GOAL:  To demonstrate changes in P, V, T in a large piston with real time computer-driven graphical display.


This large transparent air piston may be operated by a student.  Expansion or compression is monitored by sensors at the base of the piston and at the top.  A small thermal-mass thermocouple wire and a pressure sensor are located below the safety stop, and a travel-distance guage is at the top.  These are connected to a computer interface that displays

          P(t), T(t) and (optionally) h(t).

This may be used as a qualitative demonstration, or compared with adiabatic theory to generate discussion on the general experiment and on possible non-adiabatic effects.  These include conduction from the walls,  the small thermal mass of the air sample (compare with the mass of the thermocouple), and small leakage around the piston rings.
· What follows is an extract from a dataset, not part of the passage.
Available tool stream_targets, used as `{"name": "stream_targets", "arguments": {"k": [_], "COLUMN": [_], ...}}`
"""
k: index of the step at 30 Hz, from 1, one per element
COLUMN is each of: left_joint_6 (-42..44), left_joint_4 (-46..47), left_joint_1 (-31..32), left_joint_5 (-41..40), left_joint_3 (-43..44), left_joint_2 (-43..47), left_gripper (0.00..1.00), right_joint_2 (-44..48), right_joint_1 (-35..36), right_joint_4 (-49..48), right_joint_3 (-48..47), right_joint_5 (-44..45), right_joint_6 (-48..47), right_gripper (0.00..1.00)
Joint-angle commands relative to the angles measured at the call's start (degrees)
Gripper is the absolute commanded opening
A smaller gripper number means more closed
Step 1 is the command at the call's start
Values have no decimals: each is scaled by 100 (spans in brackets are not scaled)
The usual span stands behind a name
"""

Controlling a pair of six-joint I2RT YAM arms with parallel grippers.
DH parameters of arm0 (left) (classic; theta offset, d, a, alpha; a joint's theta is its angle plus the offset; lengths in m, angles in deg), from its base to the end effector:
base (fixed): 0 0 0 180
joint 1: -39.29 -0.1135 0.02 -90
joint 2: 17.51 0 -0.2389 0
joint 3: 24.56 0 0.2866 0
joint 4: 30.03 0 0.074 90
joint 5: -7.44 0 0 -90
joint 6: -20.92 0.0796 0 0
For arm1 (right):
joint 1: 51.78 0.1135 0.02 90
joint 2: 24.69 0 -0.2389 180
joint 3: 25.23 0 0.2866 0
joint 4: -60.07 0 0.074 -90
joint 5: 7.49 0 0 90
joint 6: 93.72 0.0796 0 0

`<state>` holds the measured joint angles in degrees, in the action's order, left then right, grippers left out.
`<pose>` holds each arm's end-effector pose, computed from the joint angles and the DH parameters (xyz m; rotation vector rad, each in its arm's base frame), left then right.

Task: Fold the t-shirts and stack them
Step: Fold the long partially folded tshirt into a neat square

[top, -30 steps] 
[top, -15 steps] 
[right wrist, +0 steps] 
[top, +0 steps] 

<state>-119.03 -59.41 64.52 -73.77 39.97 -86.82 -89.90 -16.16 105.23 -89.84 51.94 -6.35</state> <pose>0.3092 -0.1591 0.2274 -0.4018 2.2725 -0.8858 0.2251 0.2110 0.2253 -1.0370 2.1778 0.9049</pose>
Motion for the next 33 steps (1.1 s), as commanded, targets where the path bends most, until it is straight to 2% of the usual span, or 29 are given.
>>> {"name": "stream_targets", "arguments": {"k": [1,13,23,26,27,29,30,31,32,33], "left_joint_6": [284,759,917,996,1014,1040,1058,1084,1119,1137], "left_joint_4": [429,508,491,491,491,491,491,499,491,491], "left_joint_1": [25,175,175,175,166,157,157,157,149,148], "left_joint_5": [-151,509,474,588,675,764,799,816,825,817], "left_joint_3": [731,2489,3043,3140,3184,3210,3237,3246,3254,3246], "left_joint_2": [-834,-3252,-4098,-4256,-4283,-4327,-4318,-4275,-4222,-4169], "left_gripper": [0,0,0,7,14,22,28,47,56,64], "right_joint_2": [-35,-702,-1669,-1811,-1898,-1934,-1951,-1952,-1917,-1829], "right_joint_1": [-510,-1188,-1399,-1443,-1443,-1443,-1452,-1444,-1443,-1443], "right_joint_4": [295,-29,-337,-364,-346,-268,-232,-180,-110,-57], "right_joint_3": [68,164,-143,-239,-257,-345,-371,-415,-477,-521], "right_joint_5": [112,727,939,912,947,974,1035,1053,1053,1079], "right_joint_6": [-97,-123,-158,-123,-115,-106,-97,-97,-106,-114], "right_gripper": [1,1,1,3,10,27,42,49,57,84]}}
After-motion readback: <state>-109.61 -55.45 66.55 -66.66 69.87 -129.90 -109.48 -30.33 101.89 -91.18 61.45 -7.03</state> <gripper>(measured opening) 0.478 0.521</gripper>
The image below illustrates the sensors.

The pressure release valve is used to position the piston.  Under normal demonstration conditions it should be closed.

Opposite the probes is a thermocouple module.  This should be turned on during the demonstration and off afterwards.

The interface computer contains various plot files in its configuration screen.  During configuration choose either of the two files shown (Click and open  -  see instructions under Computer Interface).


Typical output from the interface computer (above)

Typical result from adiabatic theory (below)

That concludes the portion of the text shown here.